Hospital records
Hospital records are useful sources for family, social and medical history. We hold a substantial quantity of records, with many dating back to the early 19th Century.
Brief historical background to hospital records
Prior to the setting up of the National Health Service in 1948, if you needed hospital treatment and were unable to pay for private treatment, your options were to try to obtain treatment either at a voluntary hospital or at a public hospital run by the local authorities.
Voluntary hospitals in Liverpool had been in existence since the setting up of the Liverpool Infirmary (later the Liverpool Royal Infirmary) in 1749. The nineteenth century saw a number of new voluntary hospitals set up such as the David Lewis Northern Hospital and the Royal Southern Hospital. Voluntary hospitals were able to offer only limited free treatment; patients were expected to pay what they could afford or to reimburse expenses at a later date.

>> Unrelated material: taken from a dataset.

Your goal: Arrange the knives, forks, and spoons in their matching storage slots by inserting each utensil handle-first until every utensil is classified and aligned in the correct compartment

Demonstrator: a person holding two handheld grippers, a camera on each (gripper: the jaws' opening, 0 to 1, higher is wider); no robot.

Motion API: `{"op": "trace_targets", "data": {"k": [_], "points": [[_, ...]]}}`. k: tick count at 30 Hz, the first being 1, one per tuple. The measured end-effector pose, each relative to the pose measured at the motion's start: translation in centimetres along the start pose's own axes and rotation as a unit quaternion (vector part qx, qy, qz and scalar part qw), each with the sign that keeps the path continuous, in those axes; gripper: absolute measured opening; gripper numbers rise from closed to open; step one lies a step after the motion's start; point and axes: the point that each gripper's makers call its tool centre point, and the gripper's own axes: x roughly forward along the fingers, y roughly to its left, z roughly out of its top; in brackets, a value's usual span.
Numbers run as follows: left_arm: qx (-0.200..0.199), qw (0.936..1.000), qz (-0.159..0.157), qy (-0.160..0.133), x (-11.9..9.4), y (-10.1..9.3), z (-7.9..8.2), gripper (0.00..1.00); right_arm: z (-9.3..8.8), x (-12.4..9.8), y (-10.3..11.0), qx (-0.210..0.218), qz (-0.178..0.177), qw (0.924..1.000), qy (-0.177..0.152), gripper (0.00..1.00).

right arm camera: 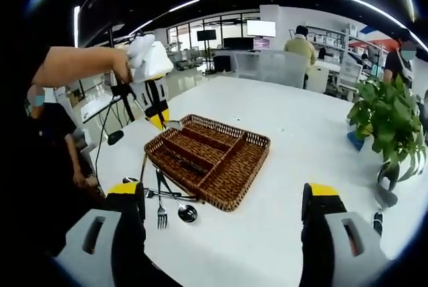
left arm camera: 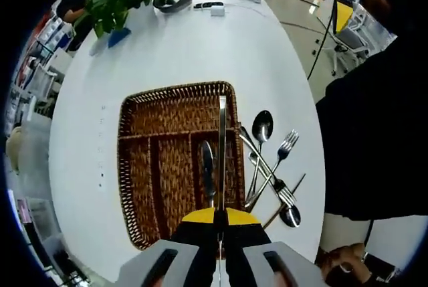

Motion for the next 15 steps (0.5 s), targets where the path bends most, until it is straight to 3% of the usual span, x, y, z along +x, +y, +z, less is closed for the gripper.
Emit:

Liverpool had a number of workhouses such as Toxteth Park, Mill Road and Belmont, run by Poor Law unions, which were public bodies, to care for the destitute. During the later part of the nineteenth century the level of medical care provided for workhouse inmates increased. The hospital wings of these workhouses increased in size and patients were admitted to the workhouse hospitals for treatment rather than being admitted as workhouse inmates. The workhouses often changed their name to 'institutions' after about 1913 to reflect this change in role and also because the name 'workhouse' carried a stigma. In 1930 the Poor Law unions were abolished and medical care for the poor became the responsibility of a local Public Assistance Committee. The workhouses officially became known as hospitals at this time or shortly thereafter, but the association with the workhouse remained, and some people would have been reluctant to ask for free care at these hospitals for this reason.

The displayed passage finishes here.